1.) No, simply, no - Just because I am alone and a girl, this does not give you the right to attempt to strike up a conversation, touch me, or buy me a drink. If I wanted any of these things, I would have engaged with you earlier. More importantly, when I clearly give you all of the signs that I do not want any of these said offerings, I'm really not being a bitch or cold; you're just too dumb to recognize that I don't want to talk to you. Also, you are not the most interesting man in the world, so get over your ego that a girl didn't want to 'enjoy your company.'
2.) Sports - It has been made very clear to me that some men have a 'man' sized brain and that only they are capable of understanding a game, be it baseball, football, basketball, hockey, etc. because apparently it is a breaking news flash that I "sure know a lot about sports for a girl." Really?! Thanks Jim Bob for that compliment that I have almost been elevated to your superior mental level. Look, I love sports, and have my entire life, and because I am an inquisitive and somewhat intelligent person, I like to understand the game that I am watching. I also like to gamble, so knowing stats and records helps me to win those $1 bar bets as well as secure some serious bragging rights. Yes, I am a girl and I know sports; now please leave me alone.
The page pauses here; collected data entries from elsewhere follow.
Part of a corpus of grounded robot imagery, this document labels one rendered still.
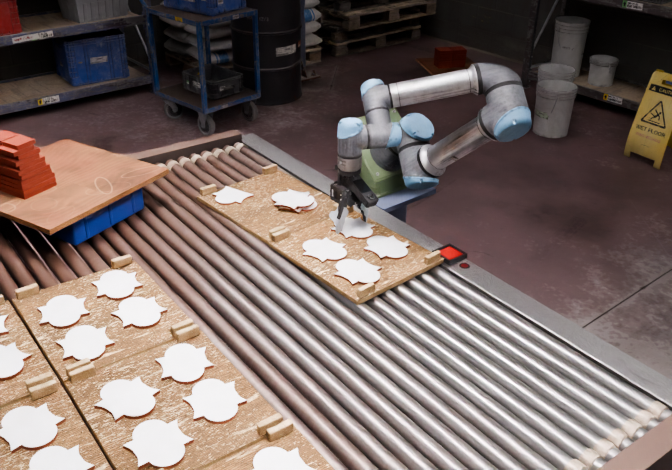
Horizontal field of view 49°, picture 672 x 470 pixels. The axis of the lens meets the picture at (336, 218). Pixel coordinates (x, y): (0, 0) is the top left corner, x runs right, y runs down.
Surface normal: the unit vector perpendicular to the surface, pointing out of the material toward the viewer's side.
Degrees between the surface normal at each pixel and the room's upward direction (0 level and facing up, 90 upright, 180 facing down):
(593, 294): 0
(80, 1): 96
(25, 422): 0
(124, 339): 0
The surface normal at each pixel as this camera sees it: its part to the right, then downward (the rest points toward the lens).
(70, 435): 0.01, -0.88
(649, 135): -0.79, 0.07
3.) Girl Power - I also bask in the moments when there is another alone female on the rail and she wants to bond. Look sister, just because we are both here alone and both possess a vagina and boobs, does not mean that I want to be BFF's. Truly, I don't care that your boyfriend is an asshole, that your mother is crazy, or that the 25yo who just walked into the bar "is so hot!" I just want to watch my game and have a few drinks. If you're looking for Oprah, you sat down next to the wrong chick.
4.) Being a Regular - Since I do spend so many hours on a bar stool, I know my bartenders and have become good friends with some of them. Here's the deal: Yes, I know the bartender. Yes, I know his/her name. No, this will not get you served any faster, nor will it help you to get: a free drink, your game on, or the privilege to call him/her by their name if they did not introduce themselves. The 'industry' is a small, tight knit group and whereas all of my bartenders take care of me, we regulars take care of them. Oh, and just because I am talking to the bartender does not mean that we are dating, and no, I still don't want to talk to you.
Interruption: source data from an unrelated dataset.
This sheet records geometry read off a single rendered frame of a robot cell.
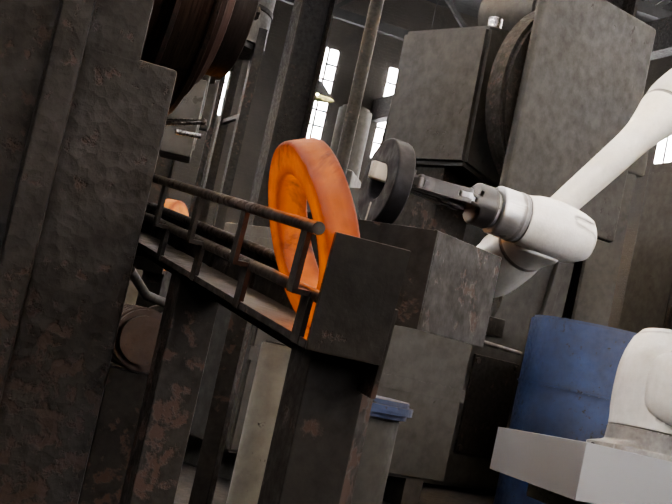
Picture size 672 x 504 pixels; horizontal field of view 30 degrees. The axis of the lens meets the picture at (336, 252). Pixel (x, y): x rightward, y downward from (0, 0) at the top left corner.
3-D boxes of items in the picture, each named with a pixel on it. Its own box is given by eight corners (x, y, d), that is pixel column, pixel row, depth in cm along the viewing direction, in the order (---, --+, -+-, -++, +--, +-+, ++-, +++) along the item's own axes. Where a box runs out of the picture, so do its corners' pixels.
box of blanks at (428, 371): (220, 484, 427) (269, 264, 433) (114, 439, 495) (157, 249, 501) (440, 512, 487) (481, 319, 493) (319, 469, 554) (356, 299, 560)
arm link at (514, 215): (499, 242, 225) (471, 233, 223) (511, 194, 226) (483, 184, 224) (524, 242, 217) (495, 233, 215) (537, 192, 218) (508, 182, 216)
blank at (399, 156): (408, 138, 204) (426, 144, 206) (374, 135, 219) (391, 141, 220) (380, 228, 205) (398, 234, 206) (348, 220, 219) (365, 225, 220)
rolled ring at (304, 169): (296, 108, 123) (264, 112, 122) (365, 182, 108) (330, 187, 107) (298, 271, 132) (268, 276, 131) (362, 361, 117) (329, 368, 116)
5.) Why them? - There are many occasions where I do actually meet interesting, fun people in a bar and I genuinely enjoy the moments of talking ball, books, whatever. When this happens after I have rebuked you, the most interesting man in the world, please don't throw a tantrum; just be an adult and recognize that not every girl wants to hear your story, get your number, or go home with you. If you really want someone to talk to, call your friends or your therapist or just go home to your wife.
6.) Is that your guy? - Ah, yes, the moment where one of male friends, which is the majority of my inner circle, leaves and the guy next to me asks that ice breaker of a question: "Is that your guy?" Well, yes, in a way, I mean he is one of my closest friends. Oh wait! You wanted to know if we're dating? Ha! Apparently I missed that memo that I can only sit next to a guy and talk to him if I'm sleeping with him, or that's the best intro the most interesting man in the world can drum up.
7.) My phone - Let's revisit the heading to this point and highlight the word "My." Because of the logistics of the evening, you, the most interesting man/girl in the world, are seated next to me. Maybe we have said a few words or more than likely, maybe not. Due to the fact that you are 6 inches away from my elbow, as well as the point that I have probably not spoken with you, this does not grant you private detective status to try and read my texts or look at my screen to see whom is texting me. It is rude, it is intrusive, and frankly, it is none of your damn business.
So, yes, I could just stay home and not deal with the above listed annoyances. Really, I am truly not that bitchy, well, maybe I am...anyway, what it comes down to is that I'm choosy about who I want to engage with during my down time. It is really just that simple. In reality though, this list is minuscule compared to the great moments, memories, and friendships that have come from me sitting in a bar, which is why my ass still finds itself on a bar stool. So, friends: Drink well, drink often, and see you on the rail!